Data entries:
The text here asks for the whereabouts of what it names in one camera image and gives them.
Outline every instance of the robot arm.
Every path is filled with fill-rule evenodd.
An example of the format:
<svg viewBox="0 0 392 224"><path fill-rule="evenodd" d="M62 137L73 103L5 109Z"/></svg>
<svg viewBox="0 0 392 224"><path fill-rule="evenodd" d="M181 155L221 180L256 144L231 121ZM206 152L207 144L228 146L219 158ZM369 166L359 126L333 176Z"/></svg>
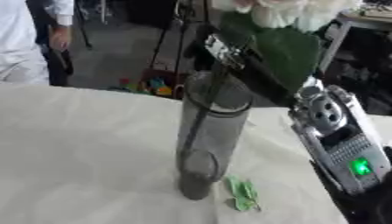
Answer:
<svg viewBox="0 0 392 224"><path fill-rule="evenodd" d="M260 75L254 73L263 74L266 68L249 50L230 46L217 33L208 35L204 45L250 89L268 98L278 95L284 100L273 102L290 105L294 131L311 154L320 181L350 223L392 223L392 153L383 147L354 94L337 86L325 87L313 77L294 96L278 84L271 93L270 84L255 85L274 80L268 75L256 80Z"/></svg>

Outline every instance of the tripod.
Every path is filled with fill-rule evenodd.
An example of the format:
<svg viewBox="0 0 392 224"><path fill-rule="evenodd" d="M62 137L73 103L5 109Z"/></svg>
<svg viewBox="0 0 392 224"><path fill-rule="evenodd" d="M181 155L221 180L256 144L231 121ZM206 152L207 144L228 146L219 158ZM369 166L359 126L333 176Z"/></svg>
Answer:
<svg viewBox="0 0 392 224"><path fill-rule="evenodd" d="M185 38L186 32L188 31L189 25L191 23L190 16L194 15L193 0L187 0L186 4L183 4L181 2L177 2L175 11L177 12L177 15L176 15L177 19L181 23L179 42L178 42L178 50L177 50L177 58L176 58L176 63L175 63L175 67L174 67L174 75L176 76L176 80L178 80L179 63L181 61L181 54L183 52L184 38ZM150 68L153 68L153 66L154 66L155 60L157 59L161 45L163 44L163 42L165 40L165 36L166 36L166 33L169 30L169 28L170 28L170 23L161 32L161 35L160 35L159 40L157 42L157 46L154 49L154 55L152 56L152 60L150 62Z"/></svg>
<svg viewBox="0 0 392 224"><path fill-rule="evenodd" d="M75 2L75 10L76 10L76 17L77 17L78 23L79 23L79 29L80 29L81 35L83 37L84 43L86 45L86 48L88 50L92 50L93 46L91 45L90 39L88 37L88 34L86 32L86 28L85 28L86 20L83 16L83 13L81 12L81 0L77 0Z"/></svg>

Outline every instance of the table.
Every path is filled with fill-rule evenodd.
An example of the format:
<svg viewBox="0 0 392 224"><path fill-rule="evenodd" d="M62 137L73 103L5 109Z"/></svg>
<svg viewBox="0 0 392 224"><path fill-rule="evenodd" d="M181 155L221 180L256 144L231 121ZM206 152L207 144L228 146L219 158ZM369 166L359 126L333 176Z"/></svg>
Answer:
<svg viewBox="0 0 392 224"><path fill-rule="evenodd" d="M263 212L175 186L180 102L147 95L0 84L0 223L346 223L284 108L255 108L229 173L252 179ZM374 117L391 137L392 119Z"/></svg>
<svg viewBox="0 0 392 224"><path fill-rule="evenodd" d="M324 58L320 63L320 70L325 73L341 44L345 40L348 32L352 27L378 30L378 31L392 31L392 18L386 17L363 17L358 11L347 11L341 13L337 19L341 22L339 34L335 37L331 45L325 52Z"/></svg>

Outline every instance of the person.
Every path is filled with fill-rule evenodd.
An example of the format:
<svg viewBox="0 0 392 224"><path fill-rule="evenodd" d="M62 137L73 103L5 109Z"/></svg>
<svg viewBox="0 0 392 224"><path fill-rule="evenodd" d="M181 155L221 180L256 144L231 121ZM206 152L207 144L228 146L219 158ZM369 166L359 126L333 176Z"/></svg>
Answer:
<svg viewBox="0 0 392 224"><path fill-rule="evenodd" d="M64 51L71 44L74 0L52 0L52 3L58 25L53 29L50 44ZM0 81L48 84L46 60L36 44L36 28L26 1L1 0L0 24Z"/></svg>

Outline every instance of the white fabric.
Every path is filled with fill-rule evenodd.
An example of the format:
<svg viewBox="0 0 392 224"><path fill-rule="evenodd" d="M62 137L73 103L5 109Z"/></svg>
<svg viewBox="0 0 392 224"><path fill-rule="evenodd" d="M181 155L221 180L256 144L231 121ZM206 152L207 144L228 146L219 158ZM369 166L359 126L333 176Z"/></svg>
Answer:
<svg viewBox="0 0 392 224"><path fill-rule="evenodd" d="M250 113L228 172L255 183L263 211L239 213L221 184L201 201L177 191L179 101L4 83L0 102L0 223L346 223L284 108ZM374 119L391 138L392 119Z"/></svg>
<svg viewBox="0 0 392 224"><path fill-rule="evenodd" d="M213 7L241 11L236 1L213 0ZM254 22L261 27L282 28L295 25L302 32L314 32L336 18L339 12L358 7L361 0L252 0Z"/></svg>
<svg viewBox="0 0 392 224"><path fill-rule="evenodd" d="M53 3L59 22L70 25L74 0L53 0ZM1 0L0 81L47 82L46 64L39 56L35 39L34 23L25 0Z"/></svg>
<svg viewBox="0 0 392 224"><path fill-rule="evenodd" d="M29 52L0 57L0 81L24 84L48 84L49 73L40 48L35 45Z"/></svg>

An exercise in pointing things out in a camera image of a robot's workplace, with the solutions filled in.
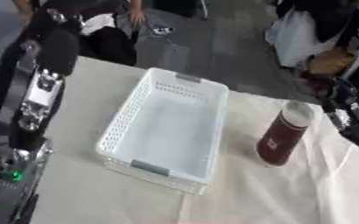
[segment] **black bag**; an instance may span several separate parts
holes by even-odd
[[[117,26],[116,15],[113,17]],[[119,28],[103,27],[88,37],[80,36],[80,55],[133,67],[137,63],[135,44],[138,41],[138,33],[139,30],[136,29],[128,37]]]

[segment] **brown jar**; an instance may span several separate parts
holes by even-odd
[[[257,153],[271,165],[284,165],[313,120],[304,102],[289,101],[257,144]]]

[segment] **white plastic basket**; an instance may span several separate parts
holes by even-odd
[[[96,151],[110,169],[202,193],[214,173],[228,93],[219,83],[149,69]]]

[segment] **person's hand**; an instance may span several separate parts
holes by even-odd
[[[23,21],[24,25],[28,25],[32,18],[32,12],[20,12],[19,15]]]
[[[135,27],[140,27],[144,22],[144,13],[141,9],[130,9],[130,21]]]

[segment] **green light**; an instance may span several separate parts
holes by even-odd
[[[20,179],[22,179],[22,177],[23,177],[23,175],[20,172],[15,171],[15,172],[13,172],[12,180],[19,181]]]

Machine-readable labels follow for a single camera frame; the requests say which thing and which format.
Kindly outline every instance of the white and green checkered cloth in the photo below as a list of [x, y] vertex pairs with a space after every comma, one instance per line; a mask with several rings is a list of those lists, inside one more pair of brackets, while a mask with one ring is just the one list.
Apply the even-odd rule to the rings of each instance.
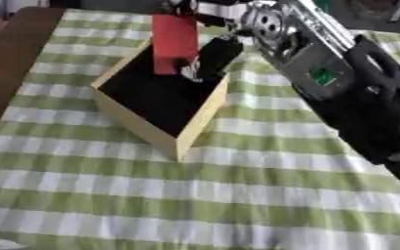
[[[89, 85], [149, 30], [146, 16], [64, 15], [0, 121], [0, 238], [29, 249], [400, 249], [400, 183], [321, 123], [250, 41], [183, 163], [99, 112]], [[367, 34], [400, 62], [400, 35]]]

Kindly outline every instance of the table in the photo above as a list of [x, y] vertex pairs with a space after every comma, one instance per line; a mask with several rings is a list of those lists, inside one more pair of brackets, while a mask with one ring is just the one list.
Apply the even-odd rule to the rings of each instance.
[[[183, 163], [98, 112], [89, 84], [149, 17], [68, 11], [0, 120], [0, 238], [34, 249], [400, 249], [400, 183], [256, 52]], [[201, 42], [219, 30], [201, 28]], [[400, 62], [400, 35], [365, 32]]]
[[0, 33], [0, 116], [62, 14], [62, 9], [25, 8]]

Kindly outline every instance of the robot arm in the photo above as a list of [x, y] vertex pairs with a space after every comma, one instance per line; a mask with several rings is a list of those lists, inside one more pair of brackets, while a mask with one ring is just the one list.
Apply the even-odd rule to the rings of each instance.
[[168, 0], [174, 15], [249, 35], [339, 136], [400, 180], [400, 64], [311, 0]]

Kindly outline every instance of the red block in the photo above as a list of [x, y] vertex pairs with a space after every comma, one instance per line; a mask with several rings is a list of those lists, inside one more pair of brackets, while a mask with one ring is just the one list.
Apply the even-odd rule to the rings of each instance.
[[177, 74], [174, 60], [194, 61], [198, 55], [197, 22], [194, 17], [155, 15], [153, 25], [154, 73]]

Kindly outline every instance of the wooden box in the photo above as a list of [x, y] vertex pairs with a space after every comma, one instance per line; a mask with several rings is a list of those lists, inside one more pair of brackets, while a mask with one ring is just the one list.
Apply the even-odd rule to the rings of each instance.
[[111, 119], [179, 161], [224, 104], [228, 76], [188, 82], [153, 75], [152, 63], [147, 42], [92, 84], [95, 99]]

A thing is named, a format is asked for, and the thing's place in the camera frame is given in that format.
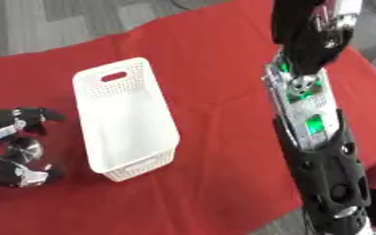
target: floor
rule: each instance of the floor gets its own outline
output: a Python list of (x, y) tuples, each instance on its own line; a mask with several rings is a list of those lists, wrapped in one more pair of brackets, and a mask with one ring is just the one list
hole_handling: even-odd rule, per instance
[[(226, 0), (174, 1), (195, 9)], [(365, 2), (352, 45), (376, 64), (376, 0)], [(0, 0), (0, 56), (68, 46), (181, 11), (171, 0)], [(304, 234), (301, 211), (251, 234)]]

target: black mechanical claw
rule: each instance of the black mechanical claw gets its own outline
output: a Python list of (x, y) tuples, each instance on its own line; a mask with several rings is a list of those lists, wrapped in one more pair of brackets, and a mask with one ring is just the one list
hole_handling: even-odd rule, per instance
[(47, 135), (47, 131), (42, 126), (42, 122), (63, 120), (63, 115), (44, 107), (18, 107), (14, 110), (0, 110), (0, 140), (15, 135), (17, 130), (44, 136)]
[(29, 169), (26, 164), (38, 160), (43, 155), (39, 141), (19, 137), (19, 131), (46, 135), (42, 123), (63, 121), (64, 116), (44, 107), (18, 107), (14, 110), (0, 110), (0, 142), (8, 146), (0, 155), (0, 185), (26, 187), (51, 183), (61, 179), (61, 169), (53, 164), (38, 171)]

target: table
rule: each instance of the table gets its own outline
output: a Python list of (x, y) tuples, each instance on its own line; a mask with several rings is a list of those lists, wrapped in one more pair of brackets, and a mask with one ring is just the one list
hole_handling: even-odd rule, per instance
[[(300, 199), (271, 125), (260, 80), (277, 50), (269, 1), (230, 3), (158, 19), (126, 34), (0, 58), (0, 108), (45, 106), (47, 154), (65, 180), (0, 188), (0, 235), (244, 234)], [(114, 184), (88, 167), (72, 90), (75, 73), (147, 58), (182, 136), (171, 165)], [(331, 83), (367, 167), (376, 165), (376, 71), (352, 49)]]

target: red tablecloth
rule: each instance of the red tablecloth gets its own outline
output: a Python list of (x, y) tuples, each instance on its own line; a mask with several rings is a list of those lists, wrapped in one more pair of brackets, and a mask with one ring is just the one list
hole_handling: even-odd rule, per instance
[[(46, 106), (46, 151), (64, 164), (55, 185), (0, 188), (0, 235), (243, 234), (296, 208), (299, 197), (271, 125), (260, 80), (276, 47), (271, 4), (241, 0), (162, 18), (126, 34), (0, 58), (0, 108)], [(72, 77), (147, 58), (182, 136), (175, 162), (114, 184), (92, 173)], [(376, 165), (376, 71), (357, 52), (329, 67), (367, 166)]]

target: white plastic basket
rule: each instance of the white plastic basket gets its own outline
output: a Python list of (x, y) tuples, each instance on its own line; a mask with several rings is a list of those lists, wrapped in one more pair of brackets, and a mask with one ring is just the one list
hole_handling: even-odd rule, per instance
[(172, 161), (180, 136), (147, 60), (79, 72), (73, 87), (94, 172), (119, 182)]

> Your assignment: From the entries above, tally every line holding the string "basket". Give only the count.

> Task output: 3